Urban image classification: Per-pixel classifiers, subpixel analysis, object-based image analysis, and geospatial methods

Remote-sensing methods used to generate base maps to analyze the urban environment rely predominantly on digital sensor data from spaceborne platforms. This is due in part from new sources of high-spatial-resolution data covering the globe, a variety of multispectral and multitemporal sources, sophisticated statistical and geospatial methods, and compatibility with geographic information system or science (GIS) data sources and methods. The goal of this chapter is to review the four groups of classification methods for digital sensor data from spaceborne platforms; per-pixel, subpixel, object-based (spatial-based), and geospatial methods.
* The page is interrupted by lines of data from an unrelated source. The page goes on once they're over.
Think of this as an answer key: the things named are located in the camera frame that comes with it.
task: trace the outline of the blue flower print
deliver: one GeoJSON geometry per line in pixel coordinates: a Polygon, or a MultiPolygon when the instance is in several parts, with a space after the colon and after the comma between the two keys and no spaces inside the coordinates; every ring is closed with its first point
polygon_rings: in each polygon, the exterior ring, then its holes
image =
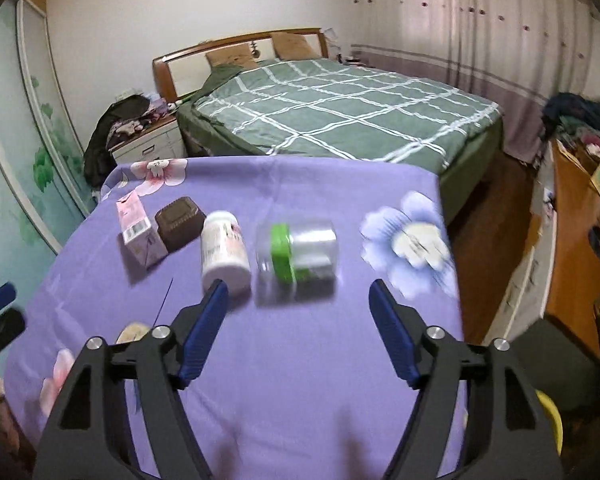
{"type": "Polygon", "coordinates": [[[386,272],[407,300],[430,293],[435,286],[458,298],[456,270],[436,205],[412,191],[400,208],[383,207],[366,215],[360,227],[365,237],[363,260],[386,272]]]}

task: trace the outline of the pile of clothes
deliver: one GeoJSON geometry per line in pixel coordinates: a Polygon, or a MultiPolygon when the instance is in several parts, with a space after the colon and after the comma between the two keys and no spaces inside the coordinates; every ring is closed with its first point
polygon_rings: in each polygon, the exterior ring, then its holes
{"type": "Polygon", "coordinates": [[[155,123],[155,121],[163,118],[169,113],[167,101],[160,97],[159,94],[156,92],[149,92],[142,95],[149,99],[149,107],[138,118],[119,120],[111,125],[109,135],[107,136],[108,150],[121,142],[129,140],[136,133],[141,132],[147,126],[155,123]]]}
{"type": "Polygon", "coordinates": [[[568,92],[559,93],[544,106],[542,122],[542,140],[556,137],[567,149],[574,148],[578,141],[600,149],[600,100],[588,100],[568,92]]]}
{"type": "Polygon", "coordinates": [[[155,92],[131,95],[113,103],[98,120],[84,152],[84,177],[87,183],[93,189],[100,189],[116,167],[109,149],[129,140],[168,112],[167,102],[155,92]]]}

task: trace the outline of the clear plastic jar
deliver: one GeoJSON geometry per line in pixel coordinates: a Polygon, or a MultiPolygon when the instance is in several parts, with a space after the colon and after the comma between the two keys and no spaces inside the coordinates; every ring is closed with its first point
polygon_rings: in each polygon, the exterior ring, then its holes
{"type": "Polygon", "coordinates": [[[338,241],[333,224],[302,220],[262,226],[256,240],[261,279],[279,283],[332,280],[338,265],[338,241]]]}

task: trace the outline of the wardrobe
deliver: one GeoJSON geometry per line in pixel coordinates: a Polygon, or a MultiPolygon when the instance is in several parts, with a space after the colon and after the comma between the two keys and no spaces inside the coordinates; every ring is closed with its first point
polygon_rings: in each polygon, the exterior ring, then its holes
{"type": "MultiPolygon", "coordinates": [[[[0,7],[0,285],[23,308],[56,254],[95,208],[54,71],[45,13],[0,7]]],[[[0,356],[0,373],[6,352],[0,356]]]]}

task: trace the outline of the green jar lid
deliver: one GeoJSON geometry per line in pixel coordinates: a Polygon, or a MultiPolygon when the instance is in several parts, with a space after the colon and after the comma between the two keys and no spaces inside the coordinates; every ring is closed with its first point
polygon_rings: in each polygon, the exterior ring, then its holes
{"type": "Polygon", "coordinates": [[[294,282],[291,267],[291,239],[289,224],[273,224],[270,231],[271,262],[276,278],[283,283],[294,282]]]}

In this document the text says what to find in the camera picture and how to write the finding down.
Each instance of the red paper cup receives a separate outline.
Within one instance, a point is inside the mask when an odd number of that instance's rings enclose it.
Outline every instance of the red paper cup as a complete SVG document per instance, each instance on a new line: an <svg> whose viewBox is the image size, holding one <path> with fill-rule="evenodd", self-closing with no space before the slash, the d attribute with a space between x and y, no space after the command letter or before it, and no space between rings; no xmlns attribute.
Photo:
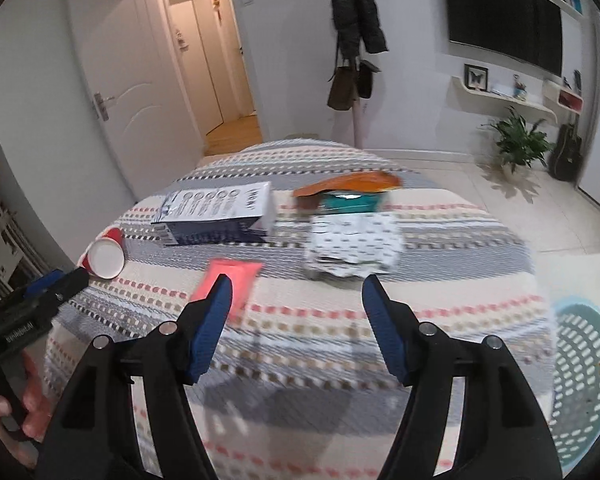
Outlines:
<svg viewBox="0 0 600 480"><path fill-rule="evenodd" d="M105 280L119 275L125 266L122 231L113 227L94 241L82 260L82 266L94 276Z"/></svg>

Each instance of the hand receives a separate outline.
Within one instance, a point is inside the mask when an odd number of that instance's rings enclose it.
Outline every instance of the hand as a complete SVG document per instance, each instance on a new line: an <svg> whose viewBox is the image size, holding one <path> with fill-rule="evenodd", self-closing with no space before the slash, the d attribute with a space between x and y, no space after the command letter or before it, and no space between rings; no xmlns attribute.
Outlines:
<svg viewBox="0 0 600 480"><path fill-rule="evenodd" d="M49 400L42 394L42 381L35 363L25 352L22 353L22 359L27 373L27 386L22 396L22 405L29 412L22 425L22 432L29 438L42 442L46 427L51 420L51 405ZM11 405L4 397L0 396L0 418L8 415L11 415ZM36 457L30 453L29 446L23 446L22 442L13 440L7 434L1 420L0 440L21 464L30 469L36 466Z"/></svg>

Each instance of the black coat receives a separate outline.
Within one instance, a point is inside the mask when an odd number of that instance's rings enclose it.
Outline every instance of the black coat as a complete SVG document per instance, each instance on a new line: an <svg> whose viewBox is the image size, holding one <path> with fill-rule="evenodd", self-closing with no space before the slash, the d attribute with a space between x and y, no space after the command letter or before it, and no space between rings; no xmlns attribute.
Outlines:
<svg viewBox="0 0 600 480"><path fill-rule="evenodd" d="M360 38L370 54L387 51L380 29L375 0L331 0L333 23L338 31L338 43L344 59L360 54Z"/></svg>

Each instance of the round table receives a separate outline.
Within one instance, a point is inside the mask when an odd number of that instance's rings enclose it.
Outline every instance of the round table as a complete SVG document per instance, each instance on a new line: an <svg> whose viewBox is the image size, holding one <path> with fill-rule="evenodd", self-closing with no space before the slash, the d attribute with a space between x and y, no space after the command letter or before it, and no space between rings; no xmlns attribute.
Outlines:
<svg viewBox="0 0 600 480"><path fill-rule="evenodd" d="M386 370L362 307L362 280L312 281L304 273L308 218L292 198L299 186L363 170L390 171L402 181L387 205L404 235L398 264L380 276L389 296L451 336L501 336L548 409L552 313L522 241L486 211L395 162L308 139L261 144L216 160L122 215L113 224L125 235L122 273L109 281L92 278L62 307L50 334L45 375L51 396L59 396L94 336L143 336L176 319L211 258L258 260L264 268L242 318L225 326L209 371L187 387L218 476L375 479L409 391ZM155 237L150 222L168 192L257 181L276 190L276 227L267 243L167 247ZM460 381L437 472L452 465ZM134 396L139 443L145 467L157 473L143 402Z"/></svg>

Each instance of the box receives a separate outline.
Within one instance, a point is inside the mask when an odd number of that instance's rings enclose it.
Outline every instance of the box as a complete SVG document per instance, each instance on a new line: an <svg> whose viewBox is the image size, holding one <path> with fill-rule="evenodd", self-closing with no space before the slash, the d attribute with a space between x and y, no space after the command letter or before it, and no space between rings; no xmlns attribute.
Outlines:
<svg viewBox="0 0 600 480"><path fill-rule="evenodd" d="M184 189L164 199L152 225L165 245L264 242L276 221L270 182Z"/></svg>
Per-pixel methods are widely used methods that classify pixels into distinct categories based solely on the spectral and ancillary information within that pixel. They are used for simple calculations of environmental indices (e.g., normalized difference vegetation index [NDVI]) to sophisticated expert systems to assign urban land covers (Stefanov et al., 2001). Researchers recognize, however, that even with the smallest pixel size, the spectral information within a pixel is really a combination of multiple urban surfaces. Subpixel classification methods therefore aim to statistically quantify the mixture of surfaces to improve overall classification accuracy (Myint, 2006a). While within-pixel variations exist, there is also significant evidence that groups of nearby pixels have similar spectral information and therefore belong to the same classification category. Object-oriented methods have emerged that group pixels prior to classification based on spectral similarity and spatial proximity. Classification accuracy using object-based methods shows significant success and promise for numerous urban applications (Myint et al., 2011). Like the object-oriented methods that recognize the importance of spatial proximity, geospatial methods for urban mapping also utilize neighboring pixels in the classification process. The primary difference though is that geostatistical methods (e.g., spatial autocorrelation methods) are utilized during both the pre- and postclassification steps (Myint and Mesev, 2012).